Pourquoi les abeilles disparaissent ?

Depuis les années 90, on assiste à une disparition inquiétante du nombre d’abeilles dans les campagnes. D’où vient ce phénomène et pourquoi est-il inquiétant ?

L’importance des abeilles dans l’écosystème

L’abeille est un pollinisateur essentiel dans notre écosystème. Elle participe ainsi à la reproduction de 80% des espèces de plantes à fleurs. Sans abeilles, il y aura donc moins de fleurs, et donc moins de fruits, de légumes ou de fruits à coques, qui dépendent des insectes pollinisateurs pour se reproduire.

On dénombre dans le monde plus de 25 000 espèces d’abeilles sauvages. Mais l’abeille n’est pas le seul pollinisateur, il faut aussi compter sur les papillons, coléoptères, mouches et même quelques oiseaux (comme le colibri), reptiles et petits mammifères.
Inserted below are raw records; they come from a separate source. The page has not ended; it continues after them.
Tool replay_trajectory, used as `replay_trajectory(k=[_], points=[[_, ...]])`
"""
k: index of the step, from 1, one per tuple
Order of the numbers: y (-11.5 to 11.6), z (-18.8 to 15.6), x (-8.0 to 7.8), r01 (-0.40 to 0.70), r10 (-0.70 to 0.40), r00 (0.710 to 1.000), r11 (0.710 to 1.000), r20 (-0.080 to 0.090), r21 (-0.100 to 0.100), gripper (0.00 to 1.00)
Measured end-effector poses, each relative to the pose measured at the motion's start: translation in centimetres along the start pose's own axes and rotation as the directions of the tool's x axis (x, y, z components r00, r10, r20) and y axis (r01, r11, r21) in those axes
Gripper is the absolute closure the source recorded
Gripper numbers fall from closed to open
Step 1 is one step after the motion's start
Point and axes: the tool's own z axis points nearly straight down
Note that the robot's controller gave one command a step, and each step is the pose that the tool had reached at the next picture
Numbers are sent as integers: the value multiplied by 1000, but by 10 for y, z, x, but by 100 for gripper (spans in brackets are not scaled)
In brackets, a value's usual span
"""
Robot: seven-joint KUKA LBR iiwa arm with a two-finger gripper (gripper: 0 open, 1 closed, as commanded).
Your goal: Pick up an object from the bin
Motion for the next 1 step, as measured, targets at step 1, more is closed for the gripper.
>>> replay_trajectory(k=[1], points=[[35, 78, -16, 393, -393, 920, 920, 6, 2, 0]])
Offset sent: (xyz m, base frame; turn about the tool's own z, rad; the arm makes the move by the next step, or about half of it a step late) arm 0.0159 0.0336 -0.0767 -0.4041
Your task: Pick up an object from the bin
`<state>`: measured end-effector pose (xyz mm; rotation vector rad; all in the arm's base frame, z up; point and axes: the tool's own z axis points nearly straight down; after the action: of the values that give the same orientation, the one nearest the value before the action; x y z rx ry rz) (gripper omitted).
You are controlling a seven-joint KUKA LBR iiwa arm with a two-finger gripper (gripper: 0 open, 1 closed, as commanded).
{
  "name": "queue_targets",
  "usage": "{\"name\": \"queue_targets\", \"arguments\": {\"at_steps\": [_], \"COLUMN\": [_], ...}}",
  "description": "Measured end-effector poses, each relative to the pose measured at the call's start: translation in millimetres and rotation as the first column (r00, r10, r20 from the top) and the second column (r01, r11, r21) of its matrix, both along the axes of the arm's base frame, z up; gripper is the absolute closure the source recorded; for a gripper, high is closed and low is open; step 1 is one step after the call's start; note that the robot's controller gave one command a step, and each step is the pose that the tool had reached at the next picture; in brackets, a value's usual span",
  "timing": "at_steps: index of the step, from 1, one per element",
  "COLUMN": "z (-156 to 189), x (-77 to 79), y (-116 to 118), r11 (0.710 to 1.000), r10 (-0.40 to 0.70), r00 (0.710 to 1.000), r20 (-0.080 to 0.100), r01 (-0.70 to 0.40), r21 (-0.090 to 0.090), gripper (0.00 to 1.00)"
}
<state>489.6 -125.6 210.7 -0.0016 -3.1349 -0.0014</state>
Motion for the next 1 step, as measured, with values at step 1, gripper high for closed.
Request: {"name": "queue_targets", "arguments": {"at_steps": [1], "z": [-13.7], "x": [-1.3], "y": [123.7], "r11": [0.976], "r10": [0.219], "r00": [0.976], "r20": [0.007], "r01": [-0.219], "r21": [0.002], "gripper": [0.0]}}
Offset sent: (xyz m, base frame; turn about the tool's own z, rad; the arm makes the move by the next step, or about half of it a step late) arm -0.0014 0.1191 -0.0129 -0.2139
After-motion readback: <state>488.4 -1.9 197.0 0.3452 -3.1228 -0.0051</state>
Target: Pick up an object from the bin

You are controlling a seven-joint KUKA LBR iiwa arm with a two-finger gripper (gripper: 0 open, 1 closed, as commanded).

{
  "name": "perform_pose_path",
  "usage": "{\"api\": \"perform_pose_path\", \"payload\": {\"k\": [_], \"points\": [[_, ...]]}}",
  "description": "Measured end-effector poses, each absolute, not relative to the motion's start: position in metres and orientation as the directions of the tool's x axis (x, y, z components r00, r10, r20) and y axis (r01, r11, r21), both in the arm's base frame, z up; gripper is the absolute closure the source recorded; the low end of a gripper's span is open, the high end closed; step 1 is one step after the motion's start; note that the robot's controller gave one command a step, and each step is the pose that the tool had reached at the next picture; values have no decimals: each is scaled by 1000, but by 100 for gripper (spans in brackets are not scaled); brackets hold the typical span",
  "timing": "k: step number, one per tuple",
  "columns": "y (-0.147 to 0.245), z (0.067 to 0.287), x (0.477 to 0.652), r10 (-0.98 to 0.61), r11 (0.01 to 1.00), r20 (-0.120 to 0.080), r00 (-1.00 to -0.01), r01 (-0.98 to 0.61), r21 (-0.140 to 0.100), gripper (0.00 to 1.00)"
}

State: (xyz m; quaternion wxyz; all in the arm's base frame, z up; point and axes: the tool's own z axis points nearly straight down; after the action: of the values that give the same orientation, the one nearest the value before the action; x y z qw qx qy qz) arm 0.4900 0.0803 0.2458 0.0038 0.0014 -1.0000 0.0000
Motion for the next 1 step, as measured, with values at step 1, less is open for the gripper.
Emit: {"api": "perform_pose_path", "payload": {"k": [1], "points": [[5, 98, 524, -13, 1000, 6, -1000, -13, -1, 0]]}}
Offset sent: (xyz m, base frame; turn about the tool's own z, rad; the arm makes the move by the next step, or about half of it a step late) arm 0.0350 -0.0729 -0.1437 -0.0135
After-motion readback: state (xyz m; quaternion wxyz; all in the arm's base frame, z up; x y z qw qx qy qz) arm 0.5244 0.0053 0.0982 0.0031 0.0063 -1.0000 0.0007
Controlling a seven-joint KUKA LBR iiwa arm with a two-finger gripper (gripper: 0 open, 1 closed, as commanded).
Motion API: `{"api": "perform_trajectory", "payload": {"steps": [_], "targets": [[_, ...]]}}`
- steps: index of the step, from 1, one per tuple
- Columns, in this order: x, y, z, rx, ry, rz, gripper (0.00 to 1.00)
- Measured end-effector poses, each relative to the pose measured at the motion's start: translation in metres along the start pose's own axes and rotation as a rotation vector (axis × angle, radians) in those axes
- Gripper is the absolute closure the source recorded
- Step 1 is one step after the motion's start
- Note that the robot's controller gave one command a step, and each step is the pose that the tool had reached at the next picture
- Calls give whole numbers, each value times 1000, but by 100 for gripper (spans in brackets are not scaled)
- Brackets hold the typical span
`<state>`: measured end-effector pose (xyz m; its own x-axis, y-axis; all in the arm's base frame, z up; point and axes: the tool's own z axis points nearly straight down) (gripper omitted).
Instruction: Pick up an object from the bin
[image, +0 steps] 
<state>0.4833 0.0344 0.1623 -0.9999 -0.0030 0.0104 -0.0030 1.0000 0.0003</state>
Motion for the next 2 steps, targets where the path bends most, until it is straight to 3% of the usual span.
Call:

Ce ne sont pas moins de 200 000 pollinisateurs au total qui assurent la survie et l’évolution des plantes.

Une disparition aux facteurs multiples

Un seul facteur n’explique pas à lui seul la disparition inquiétante des abeilles observée depuis de nombreuses années. Les facteurs sont multiples. Le premier, et le plus important sans doute, est l’utilisation des pesticides, qui provoquent la mort des insectes à haute dose, ou bien affectent leurs capacités cognitives à plus faible dose, les empêchant de retrouver le chemin de leur ruche, ce qui conduit à leur mort. Les pouvoirs publics ont interdit depuis 2018 l’usage de néonicotinoïdes sur les cultures mais le problème n’est pas réglé pour autant, d’autant que ces produits restent présents de nombreuses années dans la nature.

Comme si cela ne suffisait pas, les abeilles doivent également faire face à un nouveau danger : le frelon asiatique. Introduit accidentellement en France en 2004, ce dernier se nourrit en effet des abeilles, qu’il attaque, soit à la sortie de la ruche, soit directement sur la fleur, afin de dévorer son thorax, riche en protéines.

La simplification des paysages explique aussi en partie la disparition des abeilles. En effet, moins de biodiversité signifie moins de fleurs à butiner. La monoculture des champs, la raréfaction des fleurs des champs ou encore la tonte systématique des jardins ou l’entretien chimique du bord des routes participent à cette réduction dramatique de la biodiversité, pourtant indispensable pour ces pollinisateurs.

Des solutions pour sauver la biodiversité

L’interdiction de pesticides en développant des moyens alternatifs, l’arrêt de la tonte systématique des jardins, permettant à la nature de reprendre ses droits, la lutte contre le frelon asiatique, ou encore une diversification des cultures permettraient aux abeilles de pouvoir de nouveau butiner une multitudes de fleurs et ainsi participer à la pollinisation, facteur indispensable à la biodiversité.

L’info en plus : le miel que nous consommons est produit par les abeilles domestiques, qui vivent dans des ruches. Mais il existe aussi des abeilles solitaires, qui ne produisent pas de miel et vivent dans des nids spécialement aménagés : c’est les abeilles sauvages. Parcourant de courtes distances pendant de cours laps de temps, l’abeille sauvage est la championne de la pollinisation.